Men with lower levels of testosterone may be at increased risk of depression, a new study finds.
Researchers found that more than half of the men in the study who had lower levels of testosterone had a diagnosis of depression, or showed symptoms of the condition, while a quarter of participants were taking medication for the disease. The vast majority of male participants in the new George Washington University study also were found to be overweight or obese, and so for comparison, the researchers pointed to a recent survey of U.S. adults finding that 6 percent of those overweight or obese were depressed.
"Depression and/or depressive symptoms were present in 56 percent of the subjects," in the study, the authors concluded.
Produced primarily by the testicles, testosterone helps maintain a man's sperm production, sex drive, muscle strength and mass, bone density, and facial and body hair. Men who do not produce a "normal" amount of testosterone may be diagnosed with a condition called hypogonadism, but exactly what level should be considered normal is difficult to define, the authors wrote.
One reason for this is that blood levels of testosterone may be less important to a man's health than the effects of the hormone in muscle, bone, the brain and the reproductive organs, explained the authors. But even with blood tests, there is no level of testosterone that is universally accepted within the medical community as being too low.
Testosterone levels generally peak during adolescence and early adulthood. As men age, their testosterone levels gradually decline, typically by about 1 percent a year after age 30 or 40, according to the Mayo Clinic’s website. [5 Myths About the Male Body]
In the new study, the researchers probed the medical charts of 200 men with an average age of 48. All had been referred to an endocrinologist after a blood test indicated their testosterone levels were borderline low (between 200 and 350 ng/dL).
The researchers looked at the men's demographic data, medical histories, medication use, and symptoms of hypogonadism. They also looked at whether the men had been diagnosed with depression or if they took an anti-depressants, and all study participants who weren't diagnosed with depression or taking medications for the condition answered standardized test questions aimed at measuring their mood.

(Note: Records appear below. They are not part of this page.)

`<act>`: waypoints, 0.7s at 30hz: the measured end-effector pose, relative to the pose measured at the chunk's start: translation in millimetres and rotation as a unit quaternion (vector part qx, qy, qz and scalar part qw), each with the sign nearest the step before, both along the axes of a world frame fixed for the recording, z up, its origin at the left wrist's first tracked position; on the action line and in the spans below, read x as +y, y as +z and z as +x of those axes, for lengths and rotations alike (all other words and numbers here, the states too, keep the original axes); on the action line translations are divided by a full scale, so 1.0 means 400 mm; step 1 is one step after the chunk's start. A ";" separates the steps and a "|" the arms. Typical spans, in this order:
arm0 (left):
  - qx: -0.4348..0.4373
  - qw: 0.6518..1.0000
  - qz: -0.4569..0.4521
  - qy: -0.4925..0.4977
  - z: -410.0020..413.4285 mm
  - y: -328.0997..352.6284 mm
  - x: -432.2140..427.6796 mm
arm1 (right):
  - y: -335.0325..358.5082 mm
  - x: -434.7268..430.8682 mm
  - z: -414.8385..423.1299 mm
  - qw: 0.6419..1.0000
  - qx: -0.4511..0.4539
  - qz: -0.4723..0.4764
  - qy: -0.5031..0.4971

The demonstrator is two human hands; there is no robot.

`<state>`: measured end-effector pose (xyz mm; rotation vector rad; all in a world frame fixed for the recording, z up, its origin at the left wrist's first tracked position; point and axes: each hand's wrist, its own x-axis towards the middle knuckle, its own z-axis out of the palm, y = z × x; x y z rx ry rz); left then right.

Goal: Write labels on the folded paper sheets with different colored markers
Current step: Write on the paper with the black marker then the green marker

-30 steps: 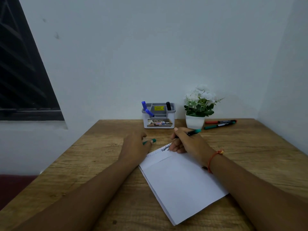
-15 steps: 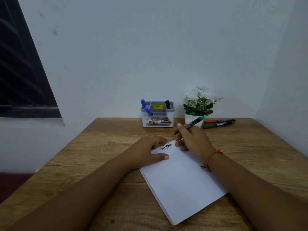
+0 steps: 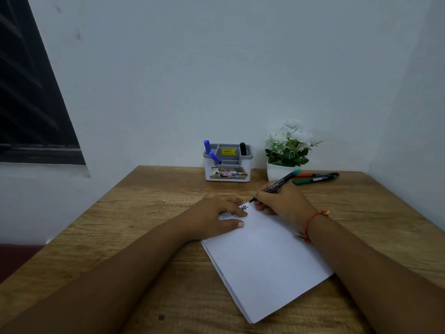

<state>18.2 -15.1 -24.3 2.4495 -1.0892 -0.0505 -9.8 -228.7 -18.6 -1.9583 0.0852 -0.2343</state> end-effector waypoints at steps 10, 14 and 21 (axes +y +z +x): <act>0.011 1.000 0.007 0.016 0.005 -0.005 -0.008 | -0.011 0.002 0.012 0.999 0.009 -0.043 -0.031; 0.017 1.000 0.012 0.018 0.008 -0.006 -0.008 | -0.010 0.004 0.010 0.998 0.007 -0.060 -0.034; 0.019 1.000 0.010 0.021 0.005 -0.006 -0.008 | 0.001 0.013 0.009 0.992 0.013 -0.111 -0.050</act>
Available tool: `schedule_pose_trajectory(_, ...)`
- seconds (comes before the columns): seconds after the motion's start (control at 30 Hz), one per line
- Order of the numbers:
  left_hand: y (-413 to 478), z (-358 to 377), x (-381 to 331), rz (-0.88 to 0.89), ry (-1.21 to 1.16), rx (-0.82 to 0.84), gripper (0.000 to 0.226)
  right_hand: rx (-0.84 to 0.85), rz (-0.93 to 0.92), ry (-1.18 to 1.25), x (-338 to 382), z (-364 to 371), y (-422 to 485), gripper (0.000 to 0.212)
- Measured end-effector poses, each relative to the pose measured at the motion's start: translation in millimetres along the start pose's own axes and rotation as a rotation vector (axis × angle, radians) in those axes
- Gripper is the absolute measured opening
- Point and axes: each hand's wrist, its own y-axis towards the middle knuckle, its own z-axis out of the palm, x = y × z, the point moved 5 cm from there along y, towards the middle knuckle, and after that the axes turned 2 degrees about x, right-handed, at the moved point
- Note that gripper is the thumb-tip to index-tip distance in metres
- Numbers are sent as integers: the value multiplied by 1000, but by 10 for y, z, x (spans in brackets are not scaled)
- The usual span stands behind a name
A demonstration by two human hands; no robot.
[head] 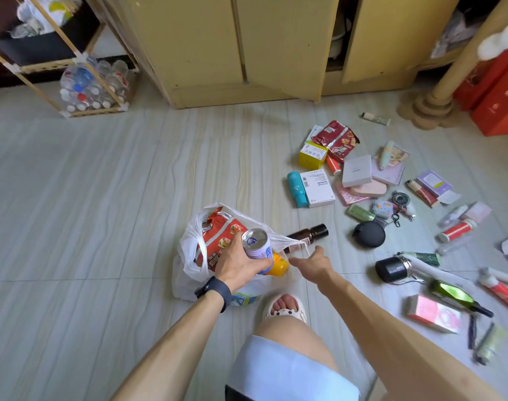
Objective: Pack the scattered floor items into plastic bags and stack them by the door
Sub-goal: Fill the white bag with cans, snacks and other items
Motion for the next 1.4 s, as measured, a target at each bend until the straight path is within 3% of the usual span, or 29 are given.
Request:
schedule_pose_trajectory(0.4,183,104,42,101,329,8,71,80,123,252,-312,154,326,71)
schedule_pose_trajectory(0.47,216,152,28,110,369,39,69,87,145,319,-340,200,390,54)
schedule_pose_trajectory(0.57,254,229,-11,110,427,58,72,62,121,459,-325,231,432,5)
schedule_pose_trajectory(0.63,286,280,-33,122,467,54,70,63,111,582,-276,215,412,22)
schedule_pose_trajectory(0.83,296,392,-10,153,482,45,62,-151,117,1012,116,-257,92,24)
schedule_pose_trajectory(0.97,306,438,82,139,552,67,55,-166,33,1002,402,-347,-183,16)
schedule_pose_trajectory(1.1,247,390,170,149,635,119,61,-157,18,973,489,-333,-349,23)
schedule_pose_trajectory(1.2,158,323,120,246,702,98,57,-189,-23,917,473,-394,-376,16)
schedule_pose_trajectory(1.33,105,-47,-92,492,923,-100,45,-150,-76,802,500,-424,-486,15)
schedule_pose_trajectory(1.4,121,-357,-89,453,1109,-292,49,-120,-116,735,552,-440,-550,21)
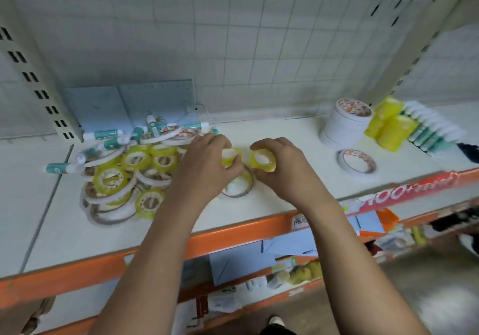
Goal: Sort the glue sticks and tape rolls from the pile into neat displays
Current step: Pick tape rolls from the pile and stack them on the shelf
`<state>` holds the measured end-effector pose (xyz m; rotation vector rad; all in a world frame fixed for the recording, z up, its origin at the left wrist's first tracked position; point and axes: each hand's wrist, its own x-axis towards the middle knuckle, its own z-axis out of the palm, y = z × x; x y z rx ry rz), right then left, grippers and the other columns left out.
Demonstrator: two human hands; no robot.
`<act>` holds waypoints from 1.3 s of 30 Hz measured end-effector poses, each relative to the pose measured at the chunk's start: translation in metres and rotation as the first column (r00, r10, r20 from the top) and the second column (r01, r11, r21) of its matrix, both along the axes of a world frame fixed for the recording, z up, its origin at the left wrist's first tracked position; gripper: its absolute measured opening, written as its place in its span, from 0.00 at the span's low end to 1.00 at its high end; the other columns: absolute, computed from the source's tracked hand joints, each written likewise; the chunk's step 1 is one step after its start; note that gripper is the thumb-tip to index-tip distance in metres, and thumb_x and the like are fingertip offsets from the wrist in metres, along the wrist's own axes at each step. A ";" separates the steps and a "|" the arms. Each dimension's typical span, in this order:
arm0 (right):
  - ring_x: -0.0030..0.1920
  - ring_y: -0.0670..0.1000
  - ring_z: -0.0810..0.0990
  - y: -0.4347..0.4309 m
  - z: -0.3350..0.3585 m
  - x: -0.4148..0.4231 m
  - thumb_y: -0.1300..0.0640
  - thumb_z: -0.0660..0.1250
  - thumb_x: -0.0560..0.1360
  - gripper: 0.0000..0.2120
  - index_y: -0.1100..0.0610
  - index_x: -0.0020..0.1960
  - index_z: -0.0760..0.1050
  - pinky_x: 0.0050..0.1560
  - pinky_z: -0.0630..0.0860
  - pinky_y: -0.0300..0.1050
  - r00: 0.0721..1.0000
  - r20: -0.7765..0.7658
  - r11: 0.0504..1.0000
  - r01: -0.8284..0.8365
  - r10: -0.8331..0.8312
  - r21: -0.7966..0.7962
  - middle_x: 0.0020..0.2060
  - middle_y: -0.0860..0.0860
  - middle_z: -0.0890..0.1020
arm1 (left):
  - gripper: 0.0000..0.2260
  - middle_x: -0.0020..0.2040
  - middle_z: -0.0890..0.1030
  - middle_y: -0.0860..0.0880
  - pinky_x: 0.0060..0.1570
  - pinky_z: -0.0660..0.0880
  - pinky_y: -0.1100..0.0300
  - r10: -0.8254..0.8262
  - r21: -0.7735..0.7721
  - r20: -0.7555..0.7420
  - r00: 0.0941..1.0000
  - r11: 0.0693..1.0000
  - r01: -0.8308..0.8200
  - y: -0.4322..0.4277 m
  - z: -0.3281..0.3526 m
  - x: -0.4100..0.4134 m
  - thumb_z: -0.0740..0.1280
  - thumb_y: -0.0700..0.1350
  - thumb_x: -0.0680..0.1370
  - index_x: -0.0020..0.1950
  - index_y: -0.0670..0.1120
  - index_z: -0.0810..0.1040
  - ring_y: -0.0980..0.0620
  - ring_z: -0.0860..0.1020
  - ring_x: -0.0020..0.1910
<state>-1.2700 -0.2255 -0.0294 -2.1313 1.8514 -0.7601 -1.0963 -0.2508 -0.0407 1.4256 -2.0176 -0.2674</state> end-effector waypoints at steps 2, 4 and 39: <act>0.53 0.54 0.76 0.006 -0.001 -0.027 0.58 0.75 0.68 0.22 0.50 0.61 0.77 0.52 0.69 0.38 0.999 0.001 0.999 0.046 -0.046 0.009 0.52 0.52 0.76 | 0.13 0.51 0.77 0.50 0.50 0.71 0.55 -0.063 0.034 -0.011 0.998 0.997 0.064 0.001 -0.002 -0.027 0.68 0.52 0.74 0.54 0.46 0.78 0.50 0.73 0.55; 0.53 0.54 0.76 0.013 -0.001 -0.054 0.58 0.75 0.68 0.22 0.50 0.61 0.77 0.50 0.68 0.37 0.996 0.008 0.996 0.085 -0.085 0.016 0.51 0.52 0.76 | 0.14 0.53 0.75 0.51 0.50 0.70 0.57 -0.121 0.082 -0.009 0.993 0.989 0.121 0.003 -0.004 -0.056 0.68 0.53 0.74 0.56 0.49 0.78 0.51 0.72 0.56; 0.55 0.52 0.75 -0.030 0.015 -0.393 0.58 0.76 0.69 0.22 0.50 0.62 0.77 0.49 0.63 0.32 0.978 0.041 0.978 0.206 -0.205 -0.023 0.55 0.53 0.74 | 0.17 0.55 0.77 0.47 0.55 0.71 0.54 -0.274 0.055 0.055 0.960 0.961 0.271 -0.048 0.017 -0.394 0.69 0.50 0.75 0.62 0.48 0.80 0.47 0.75 0.56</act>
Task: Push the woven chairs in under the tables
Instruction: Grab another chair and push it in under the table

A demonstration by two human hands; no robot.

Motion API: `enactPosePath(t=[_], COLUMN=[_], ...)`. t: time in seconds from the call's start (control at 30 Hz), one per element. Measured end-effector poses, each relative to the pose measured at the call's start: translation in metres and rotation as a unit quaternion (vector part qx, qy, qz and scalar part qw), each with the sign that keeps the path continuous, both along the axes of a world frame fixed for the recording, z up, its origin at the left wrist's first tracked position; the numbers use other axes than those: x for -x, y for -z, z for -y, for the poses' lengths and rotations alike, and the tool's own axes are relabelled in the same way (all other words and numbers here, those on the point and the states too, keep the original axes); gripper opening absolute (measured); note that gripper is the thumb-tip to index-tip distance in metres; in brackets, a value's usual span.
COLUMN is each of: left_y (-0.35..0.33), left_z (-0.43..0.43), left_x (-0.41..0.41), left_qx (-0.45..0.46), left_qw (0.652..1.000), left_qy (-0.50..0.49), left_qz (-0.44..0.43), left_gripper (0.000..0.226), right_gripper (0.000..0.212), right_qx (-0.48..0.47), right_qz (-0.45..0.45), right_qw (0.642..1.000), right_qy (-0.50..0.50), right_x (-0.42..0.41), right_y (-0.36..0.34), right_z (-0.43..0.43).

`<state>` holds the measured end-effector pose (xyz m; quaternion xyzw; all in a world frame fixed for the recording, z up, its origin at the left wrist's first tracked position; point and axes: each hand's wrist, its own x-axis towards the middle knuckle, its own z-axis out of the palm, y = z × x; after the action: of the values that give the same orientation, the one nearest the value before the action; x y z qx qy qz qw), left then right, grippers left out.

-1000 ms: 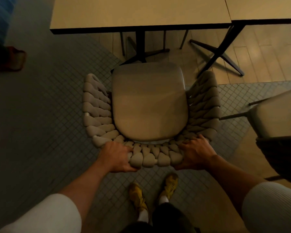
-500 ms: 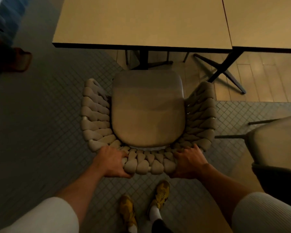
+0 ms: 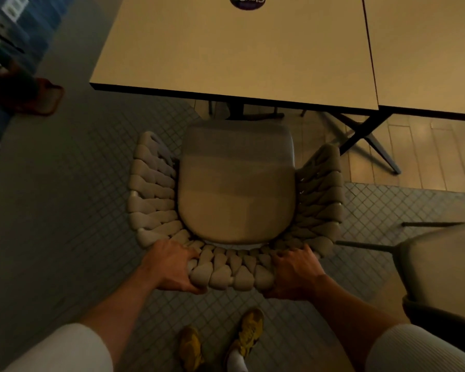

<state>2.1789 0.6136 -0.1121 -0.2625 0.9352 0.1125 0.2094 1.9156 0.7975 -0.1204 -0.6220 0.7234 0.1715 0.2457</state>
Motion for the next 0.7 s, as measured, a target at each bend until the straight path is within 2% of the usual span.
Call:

Analysis showed that the study participants had higher rates of obesity and lower rates of physical activity than their peers in the general population. Participants also suffered from erectile dysfunction, decreased libido, fewer morning erections, low energy and sleep disturbances. Rates of depression were 62 percent for study participants in their 20s and 30s, 65 percent for those in their 40s, 51 percent for those in their 50s and 45 percent for those age 60 and over.
"In an era where more and more men are being tested for '"Low T' — or lower levels of testosterone — there is very little data about the men who have borderline low testosterone levels," study researcher Dr. Michael Irwig, an associate professor of medicine and director of the Center for Andrology at the George Washington School of Medicine and Health Sciences in Washington, D.C., said in a statement. "We felt it important to explore the mental health of this population."
More research is still needed in this area, but doctors and other health care professionals "should recognize the high rates of depression and depressive symptoms in men referred for borderline testosterone levels," the authors wrote in their study.
Testosterone replacement therapy can improve the signs and symptoms of low testosterone in these men, the researchers said. In the decade ending in 2011, one commercial health insurance group in the United States saw the number of testosterone prescriptions triple, according to a 2013 study published in JAMA Internal Medicine. The researchers noted a corresponding trend of increased direct-to-consumer marketing leading men to believe "Low T" may be the underlying cause for their decreased sexual function and low energy.
The study was published July 1 in the Journal of Sexual Medicine.